Principal Component Analysis (PCA) (Figure 8A) revealed that samples primarily clustered by hours post-infection (2 hpi, 16 hpi, 48 hpi), with viral infection providing a secondary separation. This pattern indicates that ongoing in vitro differentiation is the dominant driver of cellular transcriptomic variation in the experimental setting, while viral influence modulates transcriptomic variation, an effect more prominent at 2 hpi and 48 hpi compared to 16 hpi. Within each condition, replicate variability was minimal, underscoring the high consistency and reliability of the data. Multidimensional Scaling (MDS) (Figure 8B) applied to the top 500 genes revealed a similar separation pattern between samples; although the effect of the infection status was more prominent in this plot, replicates clustered together, reaffirming the consistency of the data.
Figure 8.
HTS cellular transcriptome; data exploration. (A). Principal Component Analysis (PCA); the two main dimensions account for 53% of total variation. (B). Multidimensional Scaling (MDS); the two main dimensions account for 56% of total variation. Groups are defined as hpi (2, 16, 48), not-infected or infected (N, Y), and replicate (1–3).
As a quality assessment, gene count dispersion was visualized using a Biological Coefficient Variation (BCV) plot. This coefficient estimates the irreducible variation in true gene abundance between replicates. In the analyzed samples, BCV values were low, allowing for a better distinction of differentially expressed genes (DEGs) with higher reliability (Figure 9A). After fitting the model with the glmQLFit function of edgeR, quasi-likelihood dispersion (Equation (2)) was visualized using plotQLDisp. The tight clustering of the squeezed data points around a relatively stable trend line across expression levels indicates that the quasi-likelihood dispersions was well estimated and that the variance structure was appropriately captured by the model (Figure 9B).
Figure 9.
HTS cellular transcriptome; data quality assessment. (A). Biological Coefficient Variation (BCV), in which the X-axis depicts the mean genetic expression in log count per million (log CPM), while the Y-axis represents the biological coefficient of variation. (B). Quasi-likelihood dispersion: quarter-Root mean deviance plotted against Log2-transformed CPM.

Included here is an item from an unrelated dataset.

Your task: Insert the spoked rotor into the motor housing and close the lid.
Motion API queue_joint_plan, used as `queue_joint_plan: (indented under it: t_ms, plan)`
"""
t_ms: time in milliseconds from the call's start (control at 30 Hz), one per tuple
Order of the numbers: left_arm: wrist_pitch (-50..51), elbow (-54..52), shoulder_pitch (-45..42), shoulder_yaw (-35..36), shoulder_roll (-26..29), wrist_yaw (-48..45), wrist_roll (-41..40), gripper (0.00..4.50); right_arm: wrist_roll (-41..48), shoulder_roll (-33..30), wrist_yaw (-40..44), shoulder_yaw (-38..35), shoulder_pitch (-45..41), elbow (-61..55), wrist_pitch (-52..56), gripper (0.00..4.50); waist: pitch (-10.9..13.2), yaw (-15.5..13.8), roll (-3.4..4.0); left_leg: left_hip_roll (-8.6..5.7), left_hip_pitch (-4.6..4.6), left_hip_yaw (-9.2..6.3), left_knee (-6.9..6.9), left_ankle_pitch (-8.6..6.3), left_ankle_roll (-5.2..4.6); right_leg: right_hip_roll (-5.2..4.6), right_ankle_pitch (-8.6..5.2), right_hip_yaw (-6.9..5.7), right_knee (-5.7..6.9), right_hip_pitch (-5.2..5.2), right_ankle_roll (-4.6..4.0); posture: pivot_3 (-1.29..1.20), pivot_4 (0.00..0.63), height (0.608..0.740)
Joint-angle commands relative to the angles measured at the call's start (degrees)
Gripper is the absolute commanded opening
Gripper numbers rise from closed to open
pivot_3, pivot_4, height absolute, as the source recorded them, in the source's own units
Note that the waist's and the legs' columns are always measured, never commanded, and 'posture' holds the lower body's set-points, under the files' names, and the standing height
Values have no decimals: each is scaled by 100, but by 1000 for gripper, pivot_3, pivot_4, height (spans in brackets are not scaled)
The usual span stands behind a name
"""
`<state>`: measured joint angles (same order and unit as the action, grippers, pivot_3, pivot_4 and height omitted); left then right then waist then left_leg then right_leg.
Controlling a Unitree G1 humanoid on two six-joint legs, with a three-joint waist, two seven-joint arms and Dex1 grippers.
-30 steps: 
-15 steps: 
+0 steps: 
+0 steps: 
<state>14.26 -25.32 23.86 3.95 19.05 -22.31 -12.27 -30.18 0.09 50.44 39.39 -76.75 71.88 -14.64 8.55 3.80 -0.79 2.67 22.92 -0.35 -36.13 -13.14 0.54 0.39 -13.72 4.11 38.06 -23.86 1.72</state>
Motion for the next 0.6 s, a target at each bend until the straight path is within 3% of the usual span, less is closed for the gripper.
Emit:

Differential Gene Expression Analysis (DGEA) was carried out on the samples according to the study design. At the whole population level, this analysis identified numerous dysregulated genes across the different experimental contrasts. Genes exhibiting a significant differential expression were visualized as volcano plots between paired conditions (Figure 10). Specifically, considering synchronic contrasts (A–C), samples at 2 hpi (A) showed predominantly downregulated cellular genes, 16 hpi (B) displayed fewer and more balanced changes, while 48 hpi (C) was characterized mainly by upregulated genes. Diachronic contrasts (D–F) variation was more pronounced at the early stage of infection (2–16 hpi, D) than at later stages (16–48 hpi, F). Across the overall infection time course (2–48 hpi, E), upregulation of cellular genes was prevalent over downregulation.
Figure 10.
In volcano plots, the X-axis represents the logFC whilst the Y-axis represents the negative logarithmic p-value. Each point in the plot represents a gene; the color indicates the predicted regulation (red for upregulation, blue for downregulation, and gray for non-significance). Significance was tested for an absolute log fold-change greater or equal to 1.6 for synchronic (A–C) or diachronic (D–F) contrasts. A complete list of genes is in Supplemental File S2.

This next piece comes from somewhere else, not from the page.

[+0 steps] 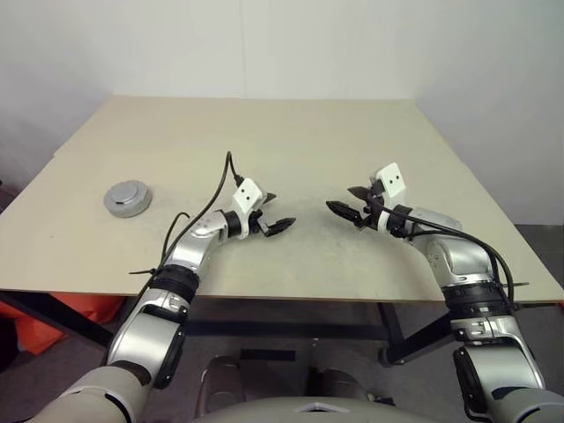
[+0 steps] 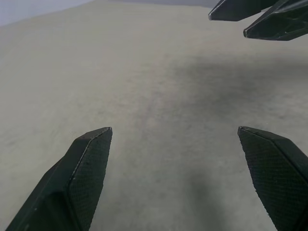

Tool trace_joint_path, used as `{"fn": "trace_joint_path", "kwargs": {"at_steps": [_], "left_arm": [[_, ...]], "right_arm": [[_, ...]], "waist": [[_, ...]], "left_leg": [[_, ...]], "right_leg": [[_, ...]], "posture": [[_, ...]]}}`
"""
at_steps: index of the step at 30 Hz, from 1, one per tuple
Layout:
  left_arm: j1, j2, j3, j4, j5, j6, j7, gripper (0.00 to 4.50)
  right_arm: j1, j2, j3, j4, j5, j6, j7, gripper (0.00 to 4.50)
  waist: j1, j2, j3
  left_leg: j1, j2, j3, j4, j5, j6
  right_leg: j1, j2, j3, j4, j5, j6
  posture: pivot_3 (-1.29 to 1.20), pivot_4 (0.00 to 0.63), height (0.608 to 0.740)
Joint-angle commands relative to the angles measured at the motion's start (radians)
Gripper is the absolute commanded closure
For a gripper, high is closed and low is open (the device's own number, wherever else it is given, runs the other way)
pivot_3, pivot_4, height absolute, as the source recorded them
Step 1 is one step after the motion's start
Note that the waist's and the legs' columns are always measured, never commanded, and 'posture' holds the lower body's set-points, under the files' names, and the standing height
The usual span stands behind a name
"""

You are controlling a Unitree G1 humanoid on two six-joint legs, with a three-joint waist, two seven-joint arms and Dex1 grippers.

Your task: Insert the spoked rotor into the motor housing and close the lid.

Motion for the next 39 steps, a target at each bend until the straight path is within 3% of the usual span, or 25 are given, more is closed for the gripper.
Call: {"fn": "trace_joint_path", "kwargs": {"at_steps": [1,8,23,39], "left_arm": [[-0.015,0.007,0.025,-0.016,0.009,-0.024,0.024,0.11],[-0.006,0.000,0.036,-0.023,0.003,-0.018,0.038,0.11],[0.003,0.029,0.085,-0.085,0.000,-0.006,0.098,0.11],[0.013,0.010,0.097,-0.100,0.001,0.002,0.124,0.11]], "right_arm": [[-0.038,-0.006,-0.020,-0.017,-0.011,-0.012,-0.007,0.40],[-0.094,0.032,-0.065,0.027,-0.019,-0.037,-0.086,0.40],[-0.107,0.088,-0.049,0.082,-0.040,-0.075,-0.102,0.40],[-0.087,0.060,-0.060,0.098,-0.084,-0.063,-0.131,0.40]], "waist": [[0.000,0.000,0.000],[-0.001,0.000,0.000],[-0.006,0.000,0.000],[-0.008,0.000,0.000]], "left_leg": [[0.000,0.000,0.000,0.000,0.000,0.000],[0.000,0.000,0.000,0.000,0.000,0.000],[0.000,0.000,0.000,0.000,0.000,0.001],[0.000,0.000,0.000,-0.001,-0.001,0.001]], "right_leg": [[0.000,0.000,0.000,0.000,0.000,0.000],[0.000,0.000,0.000,0.000,0.000,0.000],[0.000,0.000,0.000,0.000,0.000,0.000],[0.000,0.000,0.000,-0.001,0.000,0.000]], "posture": [[0.00,0.000,0.740],[0.00,0.000,0.740],[0.00,0.000,0.740],[0.00,0.000,0.740]]}}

The UpSet plot (Figure 11) visualizes the size of intersections among the sets of differentially expressed genes identified across synchronic or diachronic contrasts under the specified experimental conditions. In synchronic contrasts (A), gene expression dysregulation is predominantly characterized by downregulation at the early stage of infection (2 hpi) and by upregulation during the later stages (48 hpi). The intersections, representing genes dysregulated across contrasts, involve smaller subsets of genes. Of these, the largest intersections include genes downregulated at 2 hpi and upregulated at 48 hpi, and genes upregulated both at 16 and 48 hpi. In diachronic contrasts (B), the largest intersections include genes constantly dysregulated from the early (2–16 hpi) to the whole (2–48 hpi) time course of infection.
Figure 11.
The UpSet plots visualize the set size and intersection of dysregulated genes across different comparisons, either upregulated (red bars), downregulated (blue bars), or contrasting (purple bars). Rows, number of genes within each comparison group; columns, number of genes at intersections of the different comparison groups. (A): Synchronic contrasts; (B): diachronic contrasts.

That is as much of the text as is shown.